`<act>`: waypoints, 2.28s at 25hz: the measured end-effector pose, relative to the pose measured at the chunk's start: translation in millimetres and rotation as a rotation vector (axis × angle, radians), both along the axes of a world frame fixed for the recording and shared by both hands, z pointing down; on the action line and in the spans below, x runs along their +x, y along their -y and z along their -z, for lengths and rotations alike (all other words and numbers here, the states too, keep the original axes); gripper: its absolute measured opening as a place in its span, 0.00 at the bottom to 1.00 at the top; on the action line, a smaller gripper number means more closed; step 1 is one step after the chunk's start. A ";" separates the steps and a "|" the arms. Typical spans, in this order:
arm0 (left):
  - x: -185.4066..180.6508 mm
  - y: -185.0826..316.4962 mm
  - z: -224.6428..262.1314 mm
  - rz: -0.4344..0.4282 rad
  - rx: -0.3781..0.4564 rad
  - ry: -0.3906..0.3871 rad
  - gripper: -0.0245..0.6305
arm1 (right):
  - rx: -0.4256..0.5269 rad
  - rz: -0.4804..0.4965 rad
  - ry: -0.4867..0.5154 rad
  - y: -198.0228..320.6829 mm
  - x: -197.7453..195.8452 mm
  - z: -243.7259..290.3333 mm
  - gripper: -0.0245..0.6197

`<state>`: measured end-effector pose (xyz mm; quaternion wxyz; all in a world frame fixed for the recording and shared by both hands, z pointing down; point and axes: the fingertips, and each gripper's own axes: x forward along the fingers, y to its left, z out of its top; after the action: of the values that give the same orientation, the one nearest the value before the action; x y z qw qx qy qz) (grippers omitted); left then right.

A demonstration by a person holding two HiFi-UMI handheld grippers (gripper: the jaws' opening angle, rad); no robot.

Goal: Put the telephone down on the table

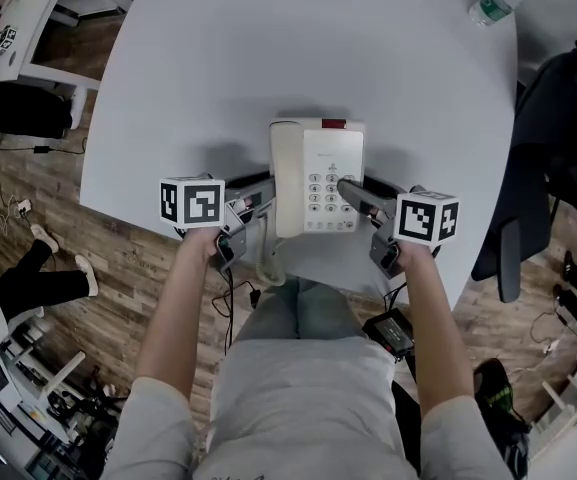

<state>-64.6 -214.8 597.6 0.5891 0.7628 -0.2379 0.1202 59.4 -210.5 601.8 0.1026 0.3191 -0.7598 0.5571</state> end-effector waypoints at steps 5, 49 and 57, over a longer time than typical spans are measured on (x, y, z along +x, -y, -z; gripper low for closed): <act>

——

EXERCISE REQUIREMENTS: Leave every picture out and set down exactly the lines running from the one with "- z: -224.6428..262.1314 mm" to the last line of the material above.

ANSWER SECTION:
  - z: -224.6428..262.1314 mm
  - rz: -0.4344..0.4282 rad
  - rx: -0.3781..0.4564 rad
  - ry: -0.3906..0.3871 rad
  - gripper: -0.0245..0.6305
arm1 (right):
  - rx: -0.4256..0.5269 rad
  - rz: -0.4804..0.4965 rad
  - ry: -0.4867..0.5154 rad
  - y: -198.0228..320.6829 mm
  - x: -197.7453..195.8452 mm
  - z: -243.7259..290.3333 mm
  - gripper: -0.0245..0.6197

`<state>`: measured end-effector pose (xyz mm; quaternion wxyz; all in a world frame fixed for the recording and shared by both hands, z pointing down; point and axes: the fingertips, and each gripper's own axes: x forward along the fingers, y to its left, z out of its top; after the action: of the values that give the same orientation, the one nearest the value before the action; x y z qw qx qy qz) (grippers omitted); left then right.

A demonstration by a person holding two HiFi-UMI handheld grippers (gripper: the jaws' opening angle, rad); no robot.

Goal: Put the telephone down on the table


<state>-64.6 -214.8 597.6 0.5891 0.7628 -0.2379 0.1202 59.4 -210.5 601.8 0.1026 0.3191 -0.7598 0.5571</state> end-effector waypoints at steps 5, 49 and 57, over a longer time than typical spans are measured on (x, y, z along +x, -y, -z; gripper low for closed): <act>

The reply to this exercise is complete.